American private boarding school company

CEDU Educational Services, Inc., known simply as CEDU (pronounced see-doo), was a company founded in 1967 by Mel Wasserman and associated with the troubled teen industry. The company owned and operated several therapeutic boarding schools licensed as group homes, wilderness therapy programs,[1] and behavior modification programs in California and Idaho. The company’s schools have faced numerous allegations of abuse.[2][3] CEDU went out of business in 2005, amid lawsuits and state regulatory crackdowns.[4][5]

Origins[edit]

CEDU originates from Synanon,[6][7] a cult founded in Santa Monica, California in 1958 by Charles E. Dederich.[8] Mel Wasserman, the founder of CEDU, was a former Synanon member.[9] According to Maia Szalavitz, author of Help at Any Cost: How the Troubled-Teen Industry Cons Parents and Hurts Kids, “Synanon sold itself as a cure for hardcore heroin addicts who could help each other by ‘breaking’ new initiates with isolation, humiliation, hard labor, and sleep deprivation.”[10]
The troubled teen industry has continued to be associated with Synanon and the various CEDU spin-offs.[11] Former students have made the assertion that CEDU was an acronym for Charles E. Dederich University,[12] while CEDU marketing materials claim, this stood for “See Yourself As You Are and Do Something About It”.[13]

Program[edit]

The average time a child spent at a CEDU program before graduating was 2+12 years. Teenagers were often held beyond their 18th birthday with conservatorship or extended custody, until they completed the full program.[14] The programs were year-round. CEDU had its own language, derived from Synanon. Three times a week, for 3–4 hours, teenagers would attend “raps,” pseudo psychology group sessions led by untrained staff[15] based on Synanon’s “the game.”[16] Children and staff were incentivized to “indict” residents for minor rule infractions, previous traumas, and “disclosures” or items individuals were ashamed of, in the name of emotional growth. This is commonly referred to as attack therapy, where screaming, swearing, and humiliation is appropriate and expected. At night there would be Group touching, called “smooshing”, consisted of hand holding, spooning, snuggling, caressing, sitting on laps, petting hair, was expected of both teenagers and staff. It was common for staff to engage in this form of touch with teenagers.[17][18]

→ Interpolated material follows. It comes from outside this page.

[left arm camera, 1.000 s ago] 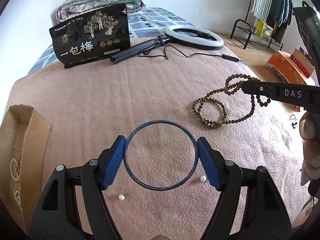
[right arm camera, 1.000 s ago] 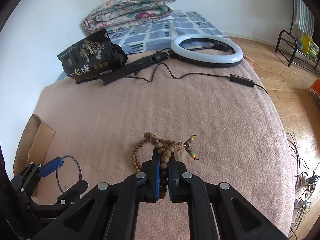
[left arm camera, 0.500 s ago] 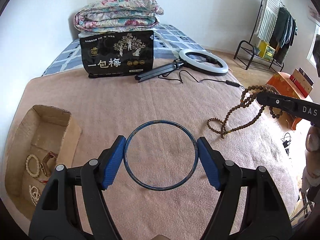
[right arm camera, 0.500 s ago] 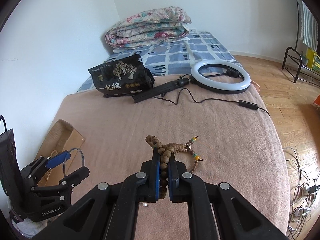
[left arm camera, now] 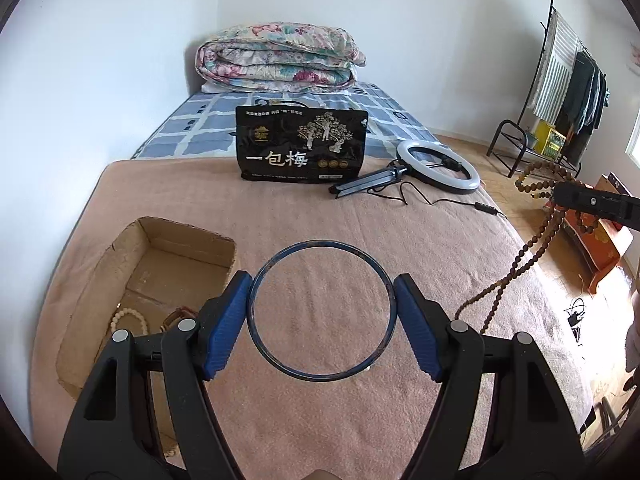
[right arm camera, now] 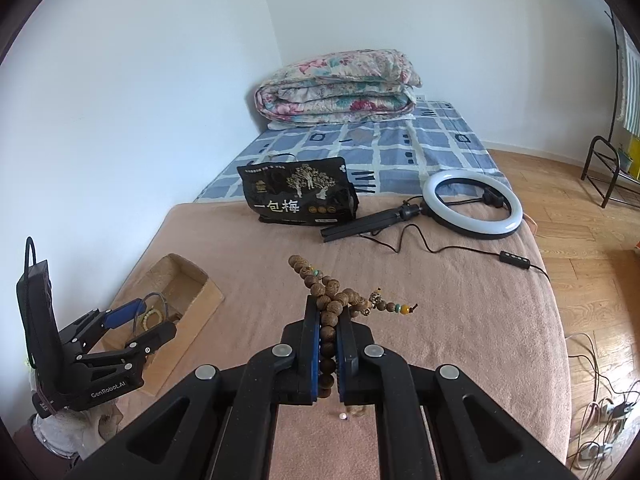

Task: Organize jewelry
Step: 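Lift and carry the bangle and bead strand in both tools over the box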

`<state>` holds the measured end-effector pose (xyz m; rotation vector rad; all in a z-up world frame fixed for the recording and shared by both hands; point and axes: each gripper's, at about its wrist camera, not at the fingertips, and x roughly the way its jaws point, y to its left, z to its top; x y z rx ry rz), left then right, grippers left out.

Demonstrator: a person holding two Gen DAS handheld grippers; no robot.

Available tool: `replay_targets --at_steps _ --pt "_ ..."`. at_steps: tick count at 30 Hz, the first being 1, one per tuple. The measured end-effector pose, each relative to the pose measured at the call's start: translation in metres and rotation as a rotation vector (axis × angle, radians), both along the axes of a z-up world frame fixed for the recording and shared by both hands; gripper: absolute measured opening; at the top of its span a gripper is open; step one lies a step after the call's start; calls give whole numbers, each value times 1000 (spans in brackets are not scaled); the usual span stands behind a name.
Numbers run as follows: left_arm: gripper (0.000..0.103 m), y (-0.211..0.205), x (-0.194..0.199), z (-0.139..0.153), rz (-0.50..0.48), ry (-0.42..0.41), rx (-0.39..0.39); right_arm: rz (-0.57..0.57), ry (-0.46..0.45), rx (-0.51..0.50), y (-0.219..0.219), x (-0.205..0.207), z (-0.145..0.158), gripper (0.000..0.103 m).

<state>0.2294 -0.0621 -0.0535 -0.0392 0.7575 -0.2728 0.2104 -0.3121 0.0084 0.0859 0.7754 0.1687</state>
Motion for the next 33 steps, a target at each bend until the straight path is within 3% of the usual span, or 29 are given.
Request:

In addition to raps, in order to advance in the CEDU program, a resident would have to earn the privilege to participate in a workshop known as a “propheet” every three months.[19] The propheets were based on Synanon’s “trip”, and would last from 24 hours to several days at a time. The propheets were led by unlicensed staff along with teenagers at an advanced stage of the program, known as “upper school”. They employed sleep-deprivation, humiliation, exposure to large variations in temperature, guided imagery, loud and repetitive music, regression therapy, physical reenactments of trauma, and forced emoting. The propheets were based on the book The Prophet [20][21] by Kahlil Gibran, writings of R.W. Emerson, and Thoreau. Each used “tools” from the historic literature, that were later used as stepping stones in the program that teenagers were expected to act upon in everyday life. There were seven propheets (Truth,[22] Children’s,[23] Brother’s Keeper,[24] Dreams,[25] I Want To Live,[26] Values,[27] and Imagine[28]), and two workshops (I and Me,[29] and Summit[30])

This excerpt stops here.